Problem description
Would you return each entry exactly as written, omitting any pictures?

Provided data

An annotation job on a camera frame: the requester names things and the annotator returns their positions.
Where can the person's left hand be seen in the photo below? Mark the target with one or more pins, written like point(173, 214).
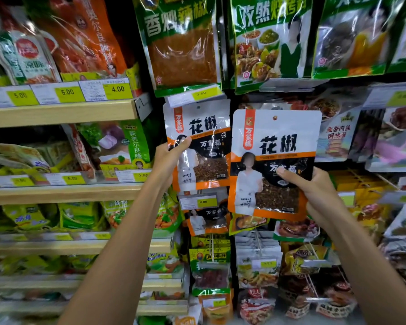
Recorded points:
point(164, 162)

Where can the person's right hand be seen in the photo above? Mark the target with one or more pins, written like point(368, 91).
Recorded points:
point(319, 196)

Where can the person's right thumb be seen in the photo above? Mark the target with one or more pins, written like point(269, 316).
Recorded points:
point(291, 176)

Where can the person's left thumb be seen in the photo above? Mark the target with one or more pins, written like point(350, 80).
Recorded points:
point(182, 146)

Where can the white orange peppercorn packet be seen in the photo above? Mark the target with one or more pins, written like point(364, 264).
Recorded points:
point(206, 128)
point(274, 138)
point(206, 221)

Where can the person's left forearm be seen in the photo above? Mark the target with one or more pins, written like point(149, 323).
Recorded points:
point(121, 260)

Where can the person's right forearm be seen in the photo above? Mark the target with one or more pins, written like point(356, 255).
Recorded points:
point(368, 277)

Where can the white yellow price tag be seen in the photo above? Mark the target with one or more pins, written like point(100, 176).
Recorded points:
point(133, 175)
point(66, 179)
point(196, 95)
point(392, 97)
point(13, 97)
point(105, 89)
point(61, 93)
point(199, 203)
point(15, 181)

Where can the green-edged packet with meat picture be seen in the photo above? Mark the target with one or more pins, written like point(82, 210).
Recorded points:
point(296, 230)

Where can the green marinade packet with onion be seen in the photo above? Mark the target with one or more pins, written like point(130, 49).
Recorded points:
point(121, 145)

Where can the white packet with pagoda picture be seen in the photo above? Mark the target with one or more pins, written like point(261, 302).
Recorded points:
point(336, 135)

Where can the yellow-green packet with dish picture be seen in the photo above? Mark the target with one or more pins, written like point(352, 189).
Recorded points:
point(247, 222)

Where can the green packet with vegetable picture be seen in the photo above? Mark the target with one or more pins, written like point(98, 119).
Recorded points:
point(169, 214)
point(116, 213)

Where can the stack of yellow boxes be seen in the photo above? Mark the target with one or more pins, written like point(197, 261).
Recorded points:
point(362, 186)

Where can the gold yellow packet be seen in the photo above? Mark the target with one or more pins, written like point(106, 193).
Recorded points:
point(301, 258)

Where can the green chili powder packet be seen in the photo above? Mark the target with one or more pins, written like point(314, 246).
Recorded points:
point(182, 50)

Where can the white packet with food picture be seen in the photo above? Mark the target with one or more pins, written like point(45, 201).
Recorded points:
point(257, 270)

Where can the red white narrow packet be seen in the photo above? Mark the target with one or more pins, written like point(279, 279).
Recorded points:
point(79, 152)

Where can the white pink packet with meat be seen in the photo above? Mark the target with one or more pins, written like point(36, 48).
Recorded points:
point(396, 145)

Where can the dark brown sauce packet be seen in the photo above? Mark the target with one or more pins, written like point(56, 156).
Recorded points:
point(294, 294)
point(335, 297)

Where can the white packet with dish picture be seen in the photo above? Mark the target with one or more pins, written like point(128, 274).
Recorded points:
point(404, 221)

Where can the yellow-green seasoning packet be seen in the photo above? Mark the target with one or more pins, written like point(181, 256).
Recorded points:
point(27, 216)
point(79, 215)

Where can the yellow green dried chili packet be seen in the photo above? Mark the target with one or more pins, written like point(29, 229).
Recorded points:
point(209, 270)

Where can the wooden shelf board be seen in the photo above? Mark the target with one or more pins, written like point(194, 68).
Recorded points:
point(54, 247)
point(64, 193)
point(37, 283)
point(27, 307)
point(61, 114)

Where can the green barbecue seasoning packet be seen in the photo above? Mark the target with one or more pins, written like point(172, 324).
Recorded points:
point(267, 47)

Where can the grey clear packet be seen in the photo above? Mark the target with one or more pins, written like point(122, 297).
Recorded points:
point(399, 257)

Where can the red white round-label packet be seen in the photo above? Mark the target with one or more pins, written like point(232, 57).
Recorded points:
point(255, 308)

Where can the orange seasoning packet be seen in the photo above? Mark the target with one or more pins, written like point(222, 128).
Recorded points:
point(84, 37)

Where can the green dark spice packet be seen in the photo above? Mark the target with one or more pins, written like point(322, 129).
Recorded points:
point(352, 40)

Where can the orange packet with yellow tag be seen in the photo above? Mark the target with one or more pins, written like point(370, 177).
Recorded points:
point(216, 308)

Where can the pile of yellow-green packets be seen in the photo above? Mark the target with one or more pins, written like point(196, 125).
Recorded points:
point(23, 159)

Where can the white green red seasoning packet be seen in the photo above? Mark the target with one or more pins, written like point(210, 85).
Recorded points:
point(23, 54)

The answer
An annotation job on a camera frame: the requester names things and the annotator returns their positions.
Where can the person's left hand be seen in the photo below? Mark the target with one or more pins, written like point(173, 214).
Recorded points:
point(164, 162)

Where can the person's right hand be seen in the photo above? Mark the target with one or more pins, written like point(368, 91).
Recorded points:
point(319, 196)

Where can the person's right thumb be seen in the photo above? Mark the target with one or more pins, written like point(269, 316).
Recorded points:
point(291, 176)

Where can the person's left thumb be seen in the photo above? Mark the target with one or more pins, written like point(350, 80).
Recorded points:
point(182, 146)

Where can the white orange peppercorn packet be seen in the photo above? Mark the target with one or more pins, written like point(364, 264).
Recorded points:
point(206, 128)
point(274, 138)
point(206, 221)

Where can the person's left forearm be seen in the photo above? Mark the target with one or more pins, written like point(149, 323).
Recorded points:
point(121, 260)

Where can the person's right forearm be seen in the photo above? Mark the target with one or more pins, written like point(356, 255).
Recorded points:
point(368, 277)

Where can the white yellow price tag be seen in the photo above? Mark the target with one or more pins, written like point(100, 176).
Recorded points:
point(133, 175)
point(66, 179)
point(196, 95)
point(392, 97)
point(13, 97)
point(105, 89)
point(61, 93)
point(199, 203)
point(15, 181)

Where can the green-edged packet with meat picture be seen in the photo above? Mark the target with one or more pins, written like point(82, 210).
Recorded points:
point(296, 230)

Where can the green marinade packet with onion be seen in the photo above? Mark the target with one or more pins, written like point(130, 49).
Recorded points:
point(121, 145)

Where can the white packet with pagoda picture be seen in the photo above? Mark the target with one or more pins, written like point(261, 302).
Recorded points:
point(336, 135)

Where can the yellow-green packet with dish picture be seen in the photo above? Mark the target with one or more pins, written like point(352, 189).
Recorded points:
point(247, 222)

Where can the green packet with vegetable picture be seen in the photo above? Mark the target with one or more pins, written like point(98, 119).
Recorded points:
point(169, 214)
point(116, 213)

Where can the stack of yellow boxes be seen in the photo above? Mark the target with one or more pins, written like point(197, 261).
Recorded points:
point(362, 186)

Where can the gold yellow packet be seen in the photo above? Mark the target with one or more pins, written like point(106, 193).
Recorded points:
point(301, 258)

Where can the green chili powder packet be seen in the photo above? Mark the target with one or more pins, written like point(314, 246).
Recorded points:
point(182, 50)

Where can the white packet with food picture be seen in the photo above? Mark the target with one or more pins, written like point(45, 201).
Recorded points:
point(257, 270)

Where can the red white narrow packet be seen in the photo above? Mark the target with one or more pins, written like point(279, 279).
Recorded points:
point(79, 152)

Where can the white pink packet with meat be seen in the photo above? Mark the target with one or more pins, written like point(36, 48).
Recorded points:
point(396, 145)

Where can the dark brown sauce packet be seen in the photo above? Mark the target with one or more pins, written like point(56, 156).
Recorded points:
point(294, 294)
point(335, 297)

Where can the white packet with dish picture be seen in the photo above? Mark the target with one or more pins, written like point(128, 274).
Recorded points:
point(404, 221)

Where can the yellow-green seasoning packet be seen in the photo above? Mark the target with one or more pins, written like point(181, 256).
Recorded points:
point(27, 216)
point(79, 215)

Where can the yellow green dried chili packet be seen in the photo above? Mark the target with one or more pins, written like point(29, 229).
Recorded points:
point(209, 270)

Where can the wooden shelf board be seen in the photo above? Mark the target with one or more pins, written like point(194, 68).
Recorded points:
point(54, 247)
point(64, 193)
point(37, 283)
point(27, 307)
point(61, 114)

Where can the green barbecue seasoning packet be seen in the photo above? Mark the target with one or more pins, written like point(172, 324).
Recorded points:
point(267, 47)

Where can the grey clear packet be seen in the photo above? Mark the target with one or more pins, written like point(122, 297).
Recorded points:
point(399, 257)

Where can the red white round-label packet be seen in the photo above? Mark the target with one or more pins, written like point(232, 57).
Recorded points:
point(255, 308)

Where can the orange seasoning packet be seen in the photo above? Mark the target with one or more pins, written like point(222, 128).
Recorded points:
point(84, 37)

Where can the green dark spice packet be seen in the photo above? Mark the target with one or more pins, written like point(322, 129).
Recorded points:
point(352, 40)

Where can the orange packet with yellow tag be seen in the photo above? Mark the target with one or more pins, written like point(370, 177).
Recorded points:
point(216, 308)

Where can the pile of yellow-green packets be seen in the photo above? Mark the target with one or more pins, written like point(196, 125).
Recorded points:
point(23, 159)

Where can the white green red seasoning packet be seen in the photo above? Mark the target with one or more pins, written like point(210, 85).
Recorded points:
point(23, 54)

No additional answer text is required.